* **Description of the task**: The reply has to be a number alone, equal to how many lines in the entries below hold the string "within".

* **Data for the task**:
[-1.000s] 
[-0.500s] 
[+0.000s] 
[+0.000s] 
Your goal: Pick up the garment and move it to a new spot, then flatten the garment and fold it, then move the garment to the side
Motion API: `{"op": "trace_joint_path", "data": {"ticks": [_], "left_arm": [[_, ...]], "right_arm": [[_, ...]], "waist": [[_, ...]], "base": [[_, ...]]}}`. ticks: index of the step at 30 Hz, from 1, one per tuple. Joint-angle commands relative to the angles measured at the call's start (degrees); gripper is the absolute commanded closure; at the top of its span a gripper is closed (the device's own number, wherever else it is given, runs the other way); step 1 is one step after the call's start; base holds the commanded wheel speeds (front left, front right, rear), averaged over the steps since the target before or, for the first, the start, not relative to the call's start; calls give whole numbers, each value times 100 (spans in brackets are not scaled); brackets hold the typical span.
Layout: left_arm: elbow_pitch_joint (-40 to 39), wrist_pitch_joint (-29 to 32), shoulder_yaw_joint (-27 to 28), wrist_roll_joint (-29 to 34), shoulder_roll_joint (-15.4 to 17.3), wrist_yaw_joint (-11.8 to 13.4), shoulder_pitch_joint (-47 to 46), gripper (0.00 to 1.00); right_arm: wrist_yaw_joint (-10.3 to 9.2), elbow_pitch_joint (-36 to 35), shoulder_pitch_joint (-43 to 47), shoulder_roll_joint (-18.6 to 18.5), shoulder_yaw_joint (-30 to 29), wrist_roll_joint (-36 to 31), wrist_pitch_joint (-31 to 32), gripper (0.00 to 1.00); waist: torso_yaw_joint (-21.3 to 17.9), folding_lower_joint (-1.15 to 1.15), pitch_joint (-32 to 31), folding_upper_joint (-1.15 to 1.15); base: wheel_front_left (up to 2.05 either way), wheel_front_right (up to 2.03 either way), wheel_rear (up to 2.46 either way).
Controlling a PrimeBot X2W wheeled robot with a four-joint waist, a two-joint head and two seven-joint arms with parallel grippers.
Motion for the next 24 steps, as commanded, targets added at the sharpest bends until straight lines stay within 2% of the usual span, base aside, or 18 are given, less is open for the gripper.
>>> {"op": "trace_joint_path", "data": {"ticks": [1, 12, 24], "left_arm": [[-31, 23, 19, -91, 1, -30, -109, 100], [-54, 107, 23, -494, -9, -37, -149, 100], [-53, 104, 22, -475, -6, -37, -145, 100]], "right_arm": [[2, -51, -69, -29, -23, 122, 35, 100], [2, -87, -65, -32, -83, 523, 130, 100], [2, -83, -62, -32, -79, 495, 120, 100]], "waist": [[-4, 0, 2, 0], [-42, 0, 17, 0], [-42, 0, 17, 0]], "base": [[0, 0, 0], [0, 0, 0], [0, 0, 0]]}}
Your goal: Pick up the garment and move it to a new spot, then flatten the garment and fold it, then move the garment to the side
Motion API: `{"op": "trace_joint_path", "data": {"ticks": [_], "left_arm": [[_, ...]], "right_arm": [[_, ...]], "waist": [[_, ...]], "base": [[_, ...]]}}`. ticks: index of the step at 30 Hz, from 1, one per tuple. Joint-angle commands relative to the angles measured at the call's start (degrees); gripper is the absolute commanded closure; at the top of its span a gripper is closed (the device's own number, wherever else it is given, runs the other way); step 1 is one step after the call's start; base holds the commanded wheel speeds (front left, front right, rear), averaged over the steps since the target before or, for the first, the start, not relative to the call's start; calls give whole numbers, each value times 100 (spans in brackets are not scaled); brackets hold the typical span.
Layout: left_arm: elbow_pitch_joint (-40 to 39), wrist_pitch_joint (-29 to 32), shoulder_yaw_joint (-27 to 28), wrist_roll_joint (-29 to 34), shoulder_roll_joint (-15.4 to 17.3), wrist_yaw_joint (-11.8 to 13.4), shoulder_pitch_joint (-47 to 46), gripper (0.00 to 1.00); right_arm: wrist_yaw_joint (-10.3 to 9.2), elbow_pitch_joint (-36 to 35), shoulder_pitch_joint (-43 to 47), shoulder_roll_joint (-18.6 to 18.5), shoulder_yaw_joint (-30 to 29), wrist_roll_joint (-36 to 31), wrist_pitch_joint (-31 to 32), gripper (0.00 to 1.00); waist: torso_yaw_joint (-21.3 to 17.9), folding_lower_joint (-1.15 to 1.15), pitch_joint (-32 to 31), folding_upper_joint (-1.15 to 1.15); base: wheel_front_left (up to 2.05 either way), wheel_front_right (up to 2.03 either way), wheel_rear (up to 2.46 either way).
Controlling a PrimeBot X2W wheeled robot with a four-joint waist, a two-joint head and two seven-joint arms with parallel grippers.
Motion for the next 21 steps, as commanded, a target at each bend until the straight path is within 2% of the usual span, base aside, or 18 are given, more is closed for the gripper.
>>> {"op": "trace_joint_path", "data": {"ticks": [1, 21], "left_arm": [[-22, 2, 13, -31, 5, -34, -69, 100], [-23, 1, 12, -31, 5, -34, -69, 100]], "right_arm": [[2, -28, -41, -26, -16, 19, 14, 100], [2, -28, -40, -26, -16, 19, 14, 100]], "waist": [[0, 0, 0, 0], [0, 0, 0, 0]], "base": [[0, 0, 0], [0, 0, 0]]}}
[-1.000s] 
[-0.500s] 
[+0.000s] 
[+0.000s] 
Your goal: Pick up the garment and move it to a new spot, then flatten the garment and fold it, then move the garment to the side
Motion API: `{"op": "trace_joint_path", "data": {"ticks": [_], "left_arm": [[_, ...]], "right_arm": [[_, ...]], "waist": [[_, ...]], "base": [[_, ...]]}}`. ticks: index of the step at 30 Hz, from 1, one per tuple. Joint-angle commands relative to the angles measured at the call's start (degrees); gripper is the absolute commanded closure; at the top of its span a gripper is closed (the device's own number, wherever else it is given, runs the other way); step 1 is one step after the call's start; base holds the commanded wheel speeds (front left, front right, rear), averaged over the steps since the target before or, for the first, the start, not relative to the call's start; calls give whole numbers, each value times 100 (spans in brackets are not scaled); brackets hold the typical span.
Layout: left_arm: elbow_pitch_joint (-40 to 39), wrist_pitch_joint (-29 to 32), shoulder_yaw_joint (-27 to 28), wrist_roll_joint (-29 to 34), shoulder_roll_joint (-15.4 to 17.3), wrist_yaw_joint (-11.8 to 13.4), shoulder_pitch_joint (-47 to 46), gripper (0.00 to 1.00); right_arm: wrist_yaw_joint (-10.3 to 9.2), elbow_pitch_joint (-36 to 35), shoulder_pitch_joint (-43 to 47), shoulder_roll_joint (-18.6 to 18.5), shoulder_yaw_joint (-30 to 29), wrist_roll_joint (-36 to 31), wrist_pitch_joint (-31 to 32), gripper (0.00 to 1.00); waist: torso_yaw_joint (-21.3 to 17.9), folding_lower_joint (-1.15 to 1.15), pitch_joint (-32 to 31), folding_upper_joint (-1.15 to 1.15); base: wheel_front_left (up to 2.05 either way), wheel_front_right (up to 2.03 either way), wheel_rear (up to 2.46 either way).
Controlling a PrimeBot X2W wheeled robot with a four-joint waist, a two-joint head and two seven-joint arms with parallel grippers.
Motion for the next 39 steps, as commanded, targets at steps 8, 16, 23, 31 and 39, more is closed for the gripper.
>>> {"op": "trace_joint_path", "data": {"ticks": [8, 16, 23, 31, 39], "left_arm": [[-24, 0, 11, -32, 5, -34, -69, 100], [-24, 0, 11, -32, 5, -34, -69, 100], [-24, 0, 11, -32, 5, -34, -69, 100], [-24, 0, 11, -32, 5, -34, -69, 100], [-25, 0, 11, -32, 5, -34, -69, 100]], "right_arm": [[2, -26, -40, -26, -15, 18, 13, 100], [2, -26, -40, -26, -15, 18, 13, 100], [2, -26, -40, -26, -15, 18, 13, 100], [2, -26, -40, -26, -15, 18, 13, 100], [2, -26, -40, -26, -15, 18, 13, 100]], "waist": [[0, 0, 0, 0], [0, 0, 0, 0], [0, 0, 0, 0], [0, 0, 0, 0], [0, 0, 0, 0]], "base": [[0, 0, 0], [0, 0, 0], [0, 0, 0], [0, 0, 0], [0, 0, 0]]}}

* **Result of the exercise**: 2